И как ни в чём не бывало Христиан-Август отвернулся к столу, на котором, как сумела увидеть принцесса, были разложены листы с детскими каракулями, так называемые рисунки.
— Уходи и собирайся, — не поворачивая головы, словно бы разговаривал сам с собой, распорядился Христиан-Август.
«Заговор, заговор», — догадалась наконец принцесса; пока её здесь не было, этот рыжий подонок обработал Христиана, который всегда был безвольным, и за эти недели... Ах ты, чёрт...
Прошмыгнувшая мимо неё юлой Софи нырнула в комнату к отцу, и через непритворённую дверь Иоганна слышала радостные восклицания, слюнявый громкий звук поцелуев и те мычащие повизгивания, которые образуются из одновременного желания целоваться и говорить.
Очевидно, в её жизни начиналась какая-то новая глава, густо замешенная на унижениях. В отличие от читателя, который властен пропустить через палец, не прочитывая, страницы чем-либо не потрафившей его вкусу главы, — в книге жизни глав пропускать не полагалось, о чём принцесса была осведомлена с детства, тем более что её матушка очень любила сравнивать жизнь со сновидением, книгой и театром. Пусть так, придётся испить всё, что Господом предначертано. Только не забудем, что ещё не вечер, далеко не вечер, условно говоря.
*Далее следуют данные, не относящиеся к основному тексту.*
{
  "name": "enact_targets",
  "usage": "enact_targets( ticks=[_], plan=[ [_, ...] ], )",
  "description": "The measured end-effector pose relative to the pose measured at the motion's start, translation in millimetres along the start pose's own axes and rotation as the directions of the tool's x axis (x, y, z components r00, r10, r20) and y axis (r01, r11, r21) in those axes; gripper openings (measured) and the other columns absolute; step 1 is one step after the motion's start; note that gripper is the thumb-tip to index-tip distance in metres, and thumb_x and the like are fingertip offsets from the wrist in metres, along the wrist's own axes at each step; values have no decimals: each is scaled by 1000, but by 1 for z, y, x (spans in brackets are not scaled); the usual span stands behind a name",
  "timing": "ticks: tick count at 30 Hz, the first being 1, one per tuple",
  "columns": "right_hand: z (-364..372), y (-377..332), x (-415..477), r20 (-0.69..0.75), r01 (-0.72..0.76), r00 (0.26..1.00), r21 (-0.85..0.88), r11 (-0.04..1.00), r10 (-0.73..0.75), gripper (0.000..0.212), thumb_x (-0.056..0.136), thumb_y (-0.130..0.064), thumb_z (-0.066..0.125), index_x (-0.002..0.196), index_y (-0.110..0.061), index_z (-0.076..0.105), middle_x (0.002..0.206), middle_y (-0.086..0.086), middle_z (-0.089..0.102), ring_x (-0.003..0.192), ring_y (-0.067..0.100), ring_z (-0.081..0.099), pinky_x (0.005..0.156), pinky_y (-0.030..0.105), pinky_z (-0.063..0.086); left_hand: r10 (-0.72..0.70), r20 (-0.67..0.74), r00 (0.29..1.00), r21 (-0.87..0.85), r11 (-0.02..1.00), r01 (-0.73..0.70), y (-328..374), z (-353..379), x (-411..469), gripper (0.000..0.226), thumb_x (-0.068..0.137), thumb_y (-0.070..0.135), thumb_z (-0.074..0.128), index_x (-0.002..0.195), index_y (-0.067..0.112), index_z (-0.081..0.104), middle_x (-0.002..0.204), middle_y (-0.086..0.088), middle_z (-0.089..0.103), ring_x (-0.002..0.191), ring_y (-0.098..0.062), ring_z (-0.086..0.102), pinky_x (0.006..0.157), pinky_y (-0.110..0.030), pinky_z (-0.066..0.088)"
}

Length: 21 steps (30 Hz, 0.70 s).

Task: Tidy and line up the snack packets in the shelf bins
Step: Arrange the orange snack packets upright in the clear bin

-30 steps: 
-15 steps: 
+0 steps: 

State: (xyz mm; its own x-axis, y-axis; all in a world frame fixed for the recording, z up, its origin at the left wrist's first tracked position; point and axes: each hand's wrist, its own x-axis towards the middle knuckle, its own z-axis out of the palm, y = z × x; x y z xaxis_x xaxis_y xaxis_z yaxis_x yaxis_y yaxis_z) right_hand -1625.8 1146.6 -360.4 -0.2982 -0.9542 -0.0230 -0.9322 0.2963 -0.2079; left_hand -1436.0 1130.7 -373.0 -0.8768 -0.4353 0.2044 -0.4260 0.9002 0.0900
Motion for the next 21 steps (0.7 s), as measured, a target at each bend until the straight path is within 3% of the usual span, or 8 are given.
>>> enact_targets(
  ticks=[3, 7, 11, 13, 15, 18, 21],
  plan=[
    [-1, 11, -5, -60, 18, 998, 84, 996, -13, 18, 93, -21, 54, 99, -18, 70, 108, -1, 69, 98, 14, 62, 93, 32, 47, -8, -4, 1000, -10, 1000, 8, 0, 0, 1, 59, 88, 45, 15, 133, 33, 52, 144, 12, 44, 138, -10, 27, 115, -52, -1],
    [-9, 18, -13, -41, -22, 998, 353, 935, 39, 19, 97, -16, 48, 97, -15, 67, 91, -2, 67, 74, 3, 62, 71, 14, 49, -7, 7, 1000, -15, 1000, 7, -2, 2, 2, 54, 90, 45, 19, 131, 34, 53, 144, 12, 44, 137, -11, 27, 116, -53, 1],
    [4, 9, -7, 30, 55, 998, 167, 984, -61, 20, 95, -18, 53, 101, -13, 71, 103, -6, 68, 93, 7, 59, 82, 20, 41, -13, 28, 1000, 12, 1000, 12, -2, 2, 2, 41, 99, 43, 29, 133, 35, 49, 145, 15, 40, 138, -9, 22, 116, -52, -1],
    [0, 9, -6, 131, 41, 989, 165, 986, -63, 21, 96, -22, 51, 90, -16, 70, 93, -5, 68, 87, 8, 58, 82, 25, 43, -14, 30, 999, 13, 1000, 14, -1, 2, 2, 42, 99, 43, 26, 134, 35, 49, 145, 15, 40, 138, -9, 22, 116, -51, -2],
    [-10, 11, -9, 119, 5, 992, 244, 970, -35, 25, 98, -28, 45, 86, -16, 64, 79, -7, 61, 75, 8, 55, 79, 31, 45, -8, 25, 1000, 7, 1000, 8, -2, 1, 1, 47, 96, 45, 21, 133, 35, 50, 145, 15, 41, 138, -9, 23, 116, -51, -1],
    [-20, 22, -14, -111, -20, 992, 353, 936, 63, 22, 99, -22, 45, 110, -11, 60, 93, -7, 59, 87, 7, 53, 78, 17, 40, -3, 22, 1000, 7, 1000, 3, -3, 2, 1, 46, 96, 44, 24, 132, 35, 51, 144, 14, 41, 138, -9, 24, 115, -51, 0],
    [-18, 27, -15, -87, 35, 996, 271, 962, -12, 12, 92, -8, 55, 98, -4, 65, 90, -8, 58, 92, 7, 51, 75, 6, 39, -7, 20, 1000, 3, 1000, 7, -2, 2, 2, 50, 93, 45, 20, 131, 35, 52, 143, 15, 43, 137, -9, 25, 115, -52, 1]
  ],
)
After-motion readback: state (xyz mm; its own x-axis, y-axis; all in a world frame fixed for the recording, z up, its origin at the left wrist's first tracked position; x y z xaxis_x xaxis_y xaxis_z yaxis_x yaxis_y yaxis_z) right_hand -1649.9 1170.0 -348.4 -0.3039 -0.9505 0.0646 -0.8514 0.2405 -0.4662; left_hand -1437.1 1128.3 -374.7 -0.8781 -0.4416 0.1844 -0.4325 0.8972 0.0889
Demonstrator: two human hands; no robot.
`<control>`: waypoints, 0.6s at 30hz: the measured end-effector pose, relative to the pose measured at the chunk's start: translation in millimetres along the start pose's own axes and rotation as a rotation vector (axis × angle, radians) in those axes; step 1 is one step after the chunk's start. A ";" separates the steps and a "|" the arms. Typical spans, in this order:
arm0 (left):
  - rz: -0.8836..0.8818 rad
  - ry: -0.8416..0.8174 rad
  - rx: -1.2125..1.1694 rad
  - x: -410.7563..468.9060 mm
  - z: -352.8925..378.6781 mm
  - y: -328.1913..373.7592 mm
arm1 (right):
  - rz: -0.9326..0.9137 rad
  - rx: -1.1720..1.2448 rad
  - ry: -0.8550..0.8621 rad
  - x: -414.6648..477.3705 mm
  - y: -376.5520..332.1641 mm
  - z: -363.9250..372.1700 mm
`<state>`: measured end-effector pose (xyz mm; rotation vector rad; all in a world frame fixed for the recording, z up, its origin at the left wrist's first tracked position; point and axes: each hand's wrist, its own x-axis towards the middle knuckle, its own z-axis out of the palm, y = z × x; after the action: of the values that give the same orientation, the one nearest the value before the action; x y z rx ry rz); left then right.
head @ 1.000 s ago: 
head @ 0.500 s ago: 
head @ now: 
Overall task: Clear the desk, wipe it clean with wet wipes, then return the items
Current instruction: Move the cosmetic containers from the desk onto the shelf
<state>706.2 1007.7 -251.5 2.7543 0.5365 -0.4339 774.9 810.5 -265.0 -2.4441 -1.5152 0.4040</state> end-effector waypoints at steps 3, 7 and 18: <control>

Потому что на дворе как раз сгущались сумерки — не голубоватые, как в Берлине, а почему-то фиолетовые с некоторой даже лиловизной. Да, сгущались типичные штеттинские сумерки. Принцесса потушила в комнате свечи и, оставаясь невидимой для ротозеев, следила из окна за тем, как во дворе от души резвились, швыряясь в лицо друг другу пожухлыми листьями, Христиан, трое детей, Элизабет, Больхаген и этот блондинистый дурак-красавец Теодор Хайнц, числившийся штатным городским палачом, однако за неимением работы по своей специальности превратившийся в ещё одного из многочисленных городских бездельников. Дурачились эти семеро от души: восторженно визжали дети, гоготал от живота Христиан, ему заискивающе вторил Хайнц, белокурый гигант, образцовая немецкая особь.